**What you need to do:**
Beginning at the top of the material, repeat each line exactly, and stop once the line with "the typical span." has been written.

**Exercise data:**
=-=-=

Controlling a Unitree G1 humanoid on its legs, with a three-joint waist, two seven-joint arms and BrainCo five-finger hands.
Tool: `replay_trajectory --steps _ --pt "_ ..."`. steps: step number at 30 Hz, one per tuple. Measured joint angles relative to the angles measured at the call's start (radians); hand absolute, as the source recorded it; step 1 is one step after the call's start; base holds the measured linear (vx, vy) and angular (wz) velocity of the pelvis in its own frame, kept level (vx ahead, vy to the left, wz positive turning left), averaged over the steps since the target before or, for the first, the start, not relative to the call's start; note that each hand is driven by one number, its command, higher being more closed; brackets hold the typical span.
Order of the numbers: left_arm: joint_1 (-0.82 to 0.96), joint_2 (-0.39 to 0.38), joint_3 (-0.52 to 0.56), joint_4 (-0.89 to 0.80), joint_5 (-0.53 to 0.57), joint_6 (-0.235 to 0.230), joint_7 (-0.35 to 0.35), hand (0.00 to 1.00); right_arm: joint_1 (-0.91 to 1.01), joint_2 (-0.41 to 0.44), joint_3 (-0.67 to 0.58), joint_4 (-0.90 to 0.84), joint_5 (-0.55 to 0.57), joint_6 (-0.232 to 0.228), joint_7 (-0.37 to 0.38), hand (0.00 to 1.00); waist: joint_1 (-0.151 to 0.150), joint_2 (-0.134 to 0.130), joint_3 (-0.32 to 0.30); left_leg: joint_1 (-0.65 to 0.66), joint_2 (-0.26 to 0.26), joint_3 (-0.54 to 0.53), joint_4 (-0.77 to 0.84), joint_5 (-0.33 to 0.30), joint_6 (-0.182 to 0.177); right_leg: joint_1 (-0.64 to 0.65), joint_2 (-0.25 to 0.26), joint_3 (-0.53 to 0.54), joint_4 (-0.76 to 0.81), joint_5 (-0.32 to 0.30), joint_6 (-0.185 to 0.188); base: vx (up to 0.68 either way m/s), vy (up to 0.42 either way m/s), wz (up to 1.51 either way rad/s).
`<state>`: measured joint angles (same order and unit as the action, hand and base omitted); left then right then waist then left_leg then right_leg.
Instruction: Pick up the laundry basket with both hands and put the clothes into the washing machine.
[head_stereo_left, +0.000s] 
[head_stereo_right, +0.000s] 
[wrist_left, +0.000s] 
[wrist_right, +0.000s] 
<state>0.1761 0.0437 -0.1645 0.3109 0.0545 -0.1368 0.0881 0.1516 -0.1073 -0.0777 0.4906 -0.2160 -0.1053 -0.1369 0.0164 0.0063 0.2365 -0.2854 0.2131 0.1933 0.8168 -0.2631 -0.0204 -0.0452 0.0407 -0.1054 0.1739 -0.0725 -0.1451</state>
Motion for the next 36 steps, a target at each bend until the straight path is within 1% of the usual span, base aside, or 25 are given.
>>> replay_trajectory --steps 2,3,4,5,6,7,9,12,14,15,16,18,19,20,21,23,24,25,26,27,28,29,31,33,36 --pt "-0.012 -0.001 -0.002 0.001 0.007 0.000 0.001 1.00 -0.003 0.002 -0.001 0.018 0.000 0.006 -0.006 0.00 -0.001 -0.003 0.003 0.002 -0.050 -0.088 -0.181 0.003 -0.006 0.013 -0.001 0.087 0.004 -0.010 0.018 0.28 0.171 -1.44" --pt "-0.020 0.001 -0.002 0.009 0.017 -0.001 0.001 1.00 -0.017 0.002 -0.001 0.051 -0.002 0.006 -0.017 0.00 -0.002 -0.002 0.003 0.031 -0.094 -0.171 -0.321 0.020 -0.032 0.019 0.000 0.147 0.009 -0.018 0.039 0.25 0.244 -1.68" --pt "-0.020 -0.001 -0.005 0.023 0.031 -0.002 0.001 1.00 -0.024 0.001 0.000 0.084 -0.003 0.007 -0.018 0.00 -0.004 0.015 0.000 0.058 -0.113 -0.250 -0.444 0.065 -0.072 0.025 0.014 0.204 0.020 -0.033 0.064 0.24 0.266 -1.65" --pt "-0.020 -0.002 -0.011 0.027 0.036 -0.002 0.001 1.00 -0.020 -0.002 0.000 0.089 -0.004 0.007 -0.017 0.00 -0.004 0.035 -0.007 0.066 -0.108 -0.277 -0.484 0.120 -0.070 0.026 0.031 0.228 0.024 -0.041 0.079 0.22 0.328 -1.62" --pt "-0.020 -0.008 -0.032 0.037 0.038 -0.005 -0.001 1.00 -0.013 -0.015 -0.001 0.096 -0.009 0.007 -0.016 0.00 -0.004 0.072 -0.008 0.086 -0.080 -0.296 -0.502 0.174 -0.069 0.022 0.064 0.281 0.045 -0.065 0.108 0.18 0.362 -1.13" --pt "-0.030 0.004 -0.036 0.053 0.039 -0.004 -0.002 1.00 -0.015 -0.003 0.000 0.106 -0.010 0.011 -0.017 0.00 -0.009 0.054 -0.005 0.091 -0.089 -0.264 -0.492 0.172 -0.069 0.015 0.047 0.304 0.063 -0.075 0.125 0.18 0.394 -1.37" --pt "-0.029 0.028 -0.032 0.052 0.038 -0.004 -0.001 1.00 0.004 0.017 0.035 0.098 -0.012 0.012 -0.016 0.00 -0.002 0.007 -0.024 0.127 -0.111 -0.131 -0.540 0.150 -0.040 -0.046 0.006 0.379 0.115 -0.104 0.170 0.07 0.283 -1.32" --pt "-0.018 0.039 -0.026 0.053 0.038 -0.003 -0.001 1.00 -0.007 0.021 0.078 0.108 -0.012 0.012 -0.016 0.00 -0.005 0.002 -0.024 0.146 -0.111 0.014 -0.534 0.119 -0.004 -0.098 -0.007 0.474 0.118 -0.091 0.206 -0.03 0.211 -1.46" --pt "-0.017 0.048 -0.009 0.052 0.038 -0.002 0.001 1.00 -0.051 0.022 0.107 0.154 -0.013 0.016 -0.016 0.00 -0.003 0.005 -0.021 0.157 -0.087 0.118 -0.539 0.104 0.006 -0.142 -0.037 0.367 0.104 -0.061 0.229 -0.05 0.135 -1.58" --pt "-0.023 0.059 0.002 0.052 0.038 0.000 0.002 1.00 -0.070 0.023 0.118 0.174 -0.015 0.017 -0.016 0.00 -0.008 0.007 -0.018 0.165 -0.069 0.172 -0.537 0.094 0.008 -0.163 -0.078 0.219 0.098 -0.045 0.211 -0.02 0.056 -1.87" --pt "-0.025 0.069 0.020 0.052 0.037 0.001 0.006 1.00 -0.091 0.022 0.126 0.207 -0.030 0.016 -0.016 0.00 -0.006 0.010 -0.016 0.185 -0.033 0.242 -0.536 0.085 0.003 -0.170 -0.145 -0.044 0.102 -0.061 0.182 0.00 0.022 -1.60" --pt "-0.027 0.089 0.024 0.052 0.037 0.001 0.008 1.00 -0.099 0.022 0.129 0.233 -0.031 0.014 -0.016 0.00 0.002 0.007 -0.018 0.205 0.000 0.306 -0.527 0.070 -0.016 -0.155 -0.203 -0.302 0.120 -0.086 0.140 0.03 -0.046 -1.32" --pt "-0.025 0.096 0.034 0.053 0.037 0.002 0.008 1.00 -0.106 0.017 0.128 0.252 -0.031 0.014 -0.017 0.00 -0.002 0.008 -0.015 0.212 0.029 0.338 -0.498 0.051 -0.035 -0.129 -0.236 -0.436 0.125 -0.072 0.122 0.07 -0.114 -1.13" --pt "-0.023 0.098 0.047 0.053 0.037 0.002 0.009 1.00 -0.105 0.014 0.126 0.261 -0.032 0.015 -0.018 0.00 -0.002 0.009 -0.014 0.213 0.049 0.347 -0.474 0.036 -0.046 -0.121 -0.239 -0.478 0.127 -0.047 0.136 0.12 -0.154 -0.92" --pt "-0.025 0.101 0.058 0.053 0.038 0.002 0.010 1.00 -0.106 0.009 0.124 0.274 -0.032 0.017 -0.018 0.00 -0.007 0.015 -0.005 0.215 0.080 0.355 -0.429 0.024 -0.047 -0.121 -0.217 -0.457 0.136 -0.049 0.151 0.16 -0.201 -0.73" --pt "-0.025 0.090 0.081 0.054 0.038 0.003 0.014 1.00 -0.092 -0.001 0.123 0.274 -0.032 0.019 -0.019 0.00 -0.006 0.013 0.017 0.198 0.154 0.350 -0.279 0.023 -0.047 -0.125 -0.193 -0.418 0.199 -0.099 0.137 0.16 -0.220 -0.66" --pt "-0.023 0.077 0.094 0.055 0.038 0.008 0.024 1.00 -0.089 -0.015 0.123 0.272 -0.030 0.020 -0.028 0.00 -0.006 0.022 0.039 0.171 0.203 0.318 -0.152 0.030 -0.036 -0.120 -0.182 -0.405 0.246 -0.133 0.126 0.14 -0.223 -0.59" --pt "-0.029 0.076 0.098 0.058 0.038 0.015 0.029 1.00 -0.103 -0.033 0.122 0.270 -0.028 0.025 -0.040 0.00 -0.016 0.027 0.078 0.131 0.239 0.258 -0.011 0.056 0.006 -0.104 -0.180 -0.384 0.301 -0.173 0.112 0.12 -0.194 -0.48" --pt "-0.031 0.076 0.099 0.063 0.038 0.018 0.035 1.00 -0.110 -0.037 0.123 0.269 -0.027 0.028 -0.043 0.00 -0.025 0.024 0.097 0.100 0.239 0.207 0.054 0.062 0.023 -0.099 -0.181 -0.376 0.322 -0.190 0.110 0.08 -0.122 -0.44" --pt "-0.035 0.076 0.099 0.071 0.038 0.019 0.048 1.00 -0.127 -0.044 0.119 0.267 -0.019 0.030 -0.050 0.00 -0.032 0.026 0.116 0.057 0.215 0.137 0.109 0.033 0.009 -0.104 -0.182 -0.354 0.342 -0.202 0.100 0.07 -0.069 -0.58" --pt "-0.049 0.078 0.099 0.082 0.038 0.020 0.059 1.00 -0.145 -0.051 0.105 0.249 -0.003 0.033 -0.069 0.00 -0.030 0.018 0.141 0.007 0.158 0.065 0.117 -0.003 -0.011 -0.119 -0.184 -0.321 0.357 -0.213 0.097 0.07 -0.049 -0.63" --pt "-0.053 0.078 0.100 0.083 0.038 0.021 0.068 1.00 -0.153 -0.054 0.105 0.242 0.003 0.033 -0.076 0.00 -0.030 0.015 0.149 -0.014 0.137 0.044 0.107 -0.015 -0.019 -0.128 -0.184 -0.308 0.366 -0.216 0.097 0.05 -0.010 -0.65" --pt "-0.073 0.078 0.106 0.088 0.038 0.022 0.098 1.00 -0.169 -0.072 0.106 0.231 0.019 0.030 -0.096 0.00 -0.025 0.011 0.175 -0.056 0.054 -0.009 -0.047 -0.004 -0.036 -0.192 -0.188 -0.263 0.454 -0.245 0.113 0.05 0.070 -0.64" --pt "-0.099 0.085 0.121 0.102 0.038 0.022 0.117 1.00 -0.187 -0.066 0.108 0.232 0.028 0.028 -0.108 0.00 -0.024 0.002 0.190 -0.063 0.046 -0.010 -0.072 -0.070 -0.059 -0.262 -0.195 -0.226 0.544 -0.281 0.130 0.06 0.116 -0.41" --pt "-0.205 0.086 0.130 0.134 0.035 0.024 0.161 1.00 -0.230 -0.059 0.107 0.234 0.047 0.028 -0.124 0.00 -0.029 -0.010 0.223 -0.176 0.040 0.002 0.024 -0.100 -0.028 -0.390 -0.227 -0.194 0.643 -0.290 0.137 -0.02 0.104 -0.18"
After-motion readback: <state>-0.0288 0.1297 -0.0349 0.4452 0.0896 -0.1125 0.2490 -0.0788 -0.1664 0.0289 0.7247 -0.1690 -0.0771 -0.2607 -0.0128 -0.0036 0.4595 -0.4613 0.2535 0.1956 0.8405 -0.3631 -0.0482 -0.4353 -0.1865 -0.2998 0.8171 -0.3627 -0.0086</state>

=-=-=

**Result of the task:**
Controlling a Unitree G1 humanoid on its legs, with a three-joint waist, two seven-joint arms and BrainCo five-finger hands.
Tool: `replay_trajectory --steps _ --pt "_ ..."`. steps: step number at 30 Hz, one per tuple. Measured joint angles relative to the angles measured at the call's start (radians); hand absolute, as the source recorded it; step 1 is one step after the call's start; base holds the measured linear (vx, vy) and angular (wz) velocity of the pelvis in its own frame, kept level (vx ahead, vy to the left, wz positive turning left), averaged over the steps since the target before or, for the first, the start, not relative to the call's start; note that each hand is driven by one number, its command, higher being more closed; brackets hold the typical span.

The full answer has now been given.